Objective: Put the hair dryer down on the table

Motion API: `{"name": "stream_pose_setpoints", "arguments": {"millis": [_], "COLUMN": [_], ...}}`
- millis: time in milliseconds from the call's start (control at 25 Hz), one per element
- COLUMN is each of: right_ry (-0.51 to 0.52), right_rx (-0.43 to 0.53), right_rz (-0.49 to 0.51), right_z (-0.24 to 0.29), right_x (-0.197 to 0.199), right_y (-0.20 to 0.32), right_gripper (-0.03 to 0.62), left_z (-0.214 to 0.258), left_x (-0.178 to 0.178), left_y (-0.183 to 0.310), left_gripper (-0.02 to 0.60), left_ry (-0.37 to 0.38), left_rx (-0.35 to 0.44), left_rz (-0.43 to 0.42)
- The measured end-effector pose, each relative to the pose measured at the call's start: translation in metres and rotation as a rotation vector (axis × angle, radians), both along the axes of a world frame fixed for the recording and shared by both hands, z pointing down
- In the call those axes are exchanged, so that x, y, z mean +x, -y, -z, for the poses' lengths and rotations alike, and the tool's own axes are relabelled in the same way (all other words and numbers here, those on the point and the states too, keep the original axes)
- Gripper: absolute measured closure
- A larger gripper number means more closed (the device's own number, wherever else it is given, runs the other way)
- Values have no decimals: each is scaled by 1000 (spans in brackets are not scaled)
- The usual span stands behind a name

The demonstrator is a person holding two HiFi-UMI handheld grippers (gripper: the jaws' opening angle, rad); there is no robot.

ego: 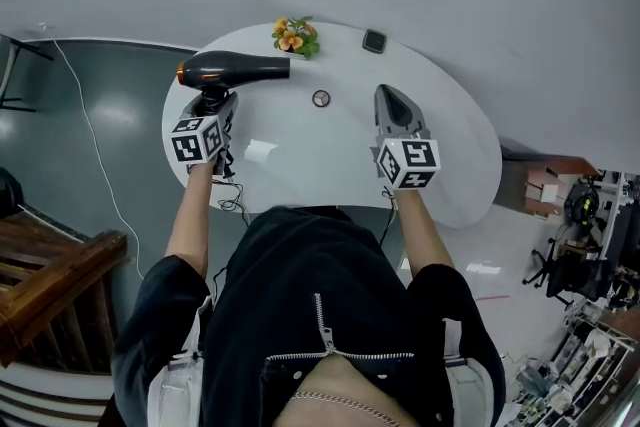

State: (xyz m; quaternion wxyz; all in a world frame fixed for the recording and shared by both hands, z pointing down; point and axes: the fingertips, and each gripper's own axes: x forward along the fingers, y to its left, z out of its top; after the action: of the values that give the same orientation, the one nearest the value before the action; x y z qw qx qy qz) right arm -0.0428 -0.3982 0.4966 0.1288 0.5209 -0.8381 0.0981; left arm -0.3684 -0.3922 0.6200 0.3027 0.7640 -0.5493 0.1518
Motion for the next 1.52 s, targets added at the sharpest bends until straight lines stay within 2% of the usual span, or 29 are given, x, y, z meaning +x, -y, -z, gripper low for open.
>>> {"name": "stream_pose_setpoints", "arguments": {"millis": [640,920,1200,1520], "right_ry": [-9,-4,-6,3], "right_rx": [-52,-76,-87,-91], "right_rz": [-88,-146,-184,-195], "right_z": [-12,-17,-19,-21], "right_x": [23,45,63,69], "right_y": [-20,-31,-43,-49], "right_gripper": [588,588,588,588], "left_z": [-101,-130,-142,-144], "left_x": [-37,-42,-35,-32], "left_y": [41,52,64,67], "left_gripper": [324,324,324,324], "left_ry": [-9,58,90,134], "left_rx": [-208,-299,-343,-348], "left_rz": [115,114,125,128]}}
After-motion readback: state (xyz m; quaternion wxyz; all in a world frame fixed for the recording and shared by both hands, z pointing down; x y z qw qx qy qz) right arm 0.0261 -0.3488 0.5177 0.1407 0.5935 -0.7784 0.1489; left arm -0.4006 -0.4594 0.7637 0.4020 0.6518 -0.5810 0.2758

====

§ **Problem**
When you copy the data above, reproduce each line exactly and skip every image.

§ **Response to the task**
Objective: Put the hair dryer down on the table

Motion API: `{"name": "stream_pose_setpoints", "arguments": {"millis": [_], "COLUMN": [_], ...}}`
- millis: time in milliseconds from the call's start (control at 25 Hz), one per element
- COLUMN is each of: right_ry (-0.51 to 0.52), right_rx (-0.43 to 0.53), right_rz (-0.49 to 0.51), right_z (-0.24 to 0.29), right_x (-0.197 to 0.199), right_y (-0.20 to 0.32), right_gripper (-0.03 to 0.62), left_z (-0.214 to 0.258), left_x (-0.178 to 0.178), left_y (-0.183 to 0.310), left_gripper (-0.02 to 0.60), left_ry (-0.37 to 0.38), left_rx (-0.35 to 0.44), left_rz (-0.43 to 0.42)
- The measured end-effector pose, each relative to the pose measured at the call's start: translation in metres and rotation as a rotation vector (axis × angle, radians), both along the axes of a world frame fixed for the recording and shared by both hands, z pointing down
- In the call those axes are exchanged, so that x, y, z mean +x, -y, -z, for the poses' lengths and rotations alike, and the tool's own axes are relabelled in the same way (all other words and numbers here, those on the point and the states too, keep the original axes)
- Gripper: absolute measured closure
- A larger gripper number means more closed (the device's own number, wherever else it is given, runs the other way)
- Values have no decimals: each is scaled by 1000 (spans in brackets are not scaled)
- The usual span stands behind a name

The demonstrator is a person holding two HiFi-UMI handheld grippers (gripper: the jaws' opening angle, rad); there is no robot.

ego: 

State: (xyz m; quaternion wxyz; all in a world frame fixed for the recording and shared by both hands, z pointing down; point and axes: the fingertips, and each gripper's own axes: x forward along the fingers, y to its left, z out of its top; after the action: of the values that give the same orientation, the one nearest the value before the action; x y z qw qx qy qz) right arm -0.0428 -0.3982 0.4966 0.1288 0.5209 -0.8381 0.0981; left arm -0.3684 -0.3922 0.6200 0.3027 0.7640 -0.5493 0.1518
Motion for the next 1.52 s, targets added at the sharpest bends until straight lines stay within 2% of the usual span, or 29 are given, x, y, z meaning +x, -y, -z, gripper low for open.
>>> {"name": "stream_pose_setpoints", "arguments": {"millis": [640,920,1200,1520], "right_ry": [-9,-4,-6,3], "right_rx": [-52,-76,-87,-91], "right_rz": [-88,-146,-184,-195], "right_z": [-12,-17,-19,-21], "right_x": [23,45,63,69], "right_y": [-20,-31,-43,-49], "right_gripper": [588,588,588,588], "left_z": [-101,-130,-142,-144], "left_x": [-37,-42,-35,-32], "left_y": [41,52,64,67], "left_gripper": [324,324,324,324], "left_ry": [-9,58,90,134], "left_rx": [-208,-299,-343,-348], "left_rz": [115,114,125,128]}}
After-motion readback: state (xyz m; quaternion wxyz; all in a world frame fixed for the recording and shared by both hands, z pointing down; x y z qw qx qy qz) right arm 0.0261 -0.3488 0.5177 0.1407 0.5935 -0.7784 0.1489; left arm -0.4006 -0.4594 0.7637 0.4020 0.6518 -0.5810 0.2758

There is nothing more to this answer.